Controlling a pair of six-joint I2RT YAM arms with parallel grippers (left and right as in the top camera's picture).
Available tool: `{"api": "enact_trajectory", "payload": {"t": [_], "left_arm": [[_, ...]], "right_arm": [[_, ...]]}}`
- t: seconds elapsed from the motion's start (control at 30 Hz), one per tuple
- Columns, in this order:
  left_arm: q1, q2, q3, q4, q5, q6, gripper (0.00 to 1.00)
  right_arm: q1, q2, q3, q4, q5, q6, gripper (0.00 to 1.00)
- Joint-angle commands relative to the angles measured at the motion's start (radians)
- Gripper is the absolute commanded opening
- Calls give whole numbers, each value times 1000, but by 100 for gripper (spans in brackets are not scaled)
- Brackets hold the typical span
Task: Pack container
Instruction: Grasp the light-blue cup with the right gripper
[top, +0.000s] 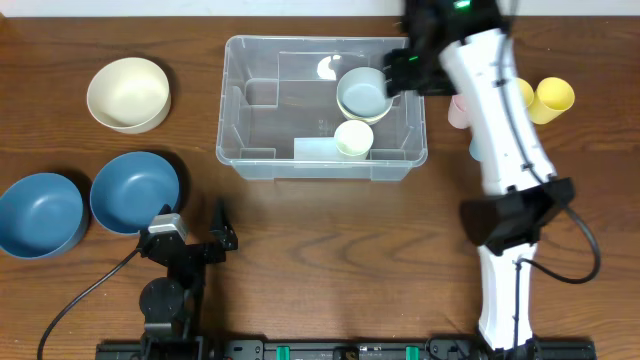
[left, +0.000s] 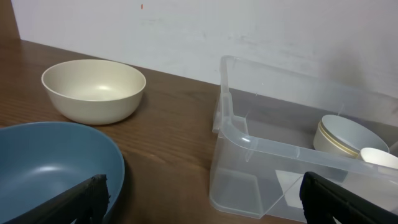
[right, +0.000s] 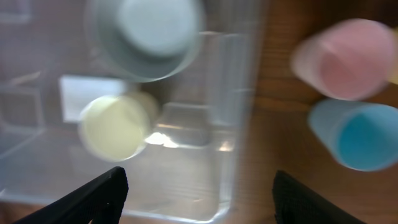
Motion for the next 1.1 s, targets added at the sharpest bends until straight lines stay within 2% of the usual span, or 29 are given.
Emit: {"api": "enact_trajectory", "payload": {"t": [0.0, 0.17, 0.37, 0.63, 0.77, 0.97, 1.07], "left_arm": [[4, -6, -19, -36, -9, -2, 98], [4, -6, -19, -36, -9, -2, 98], [4, -6, -19, -36, -9, -2, 98], [4, -6, -19, -36, -9, -2, 98], [4, -6, -19, -36, -9, -2, 98], [4, -6, -19, -36, -9, -2, 98], [4, -6, -19, -36, -9, -2, 98]], "right_arm": [[-113, -26, -2, -6, -32, 18, 76], [-249, -26, -76, -6, -31, 5, 74], [-372, -26, -253, -5, -20, -12, 67], [-447, -26, -354, 48, 13, -9, 65], [-458, -25, -402, 127, 22, -17, 64], [-445, -25, -542, 246, 21, -8, 54], [-445, -25, -610, 293, 21, -8, 44]]}}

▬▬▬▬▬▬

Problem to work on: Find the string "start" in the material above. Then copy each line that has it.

Reply:
- t: seconds elapsed from the motion's start (control at 30 Hz), one per tuple
- Joint-angle commands relative to the angles measured at the motion's start (radians)

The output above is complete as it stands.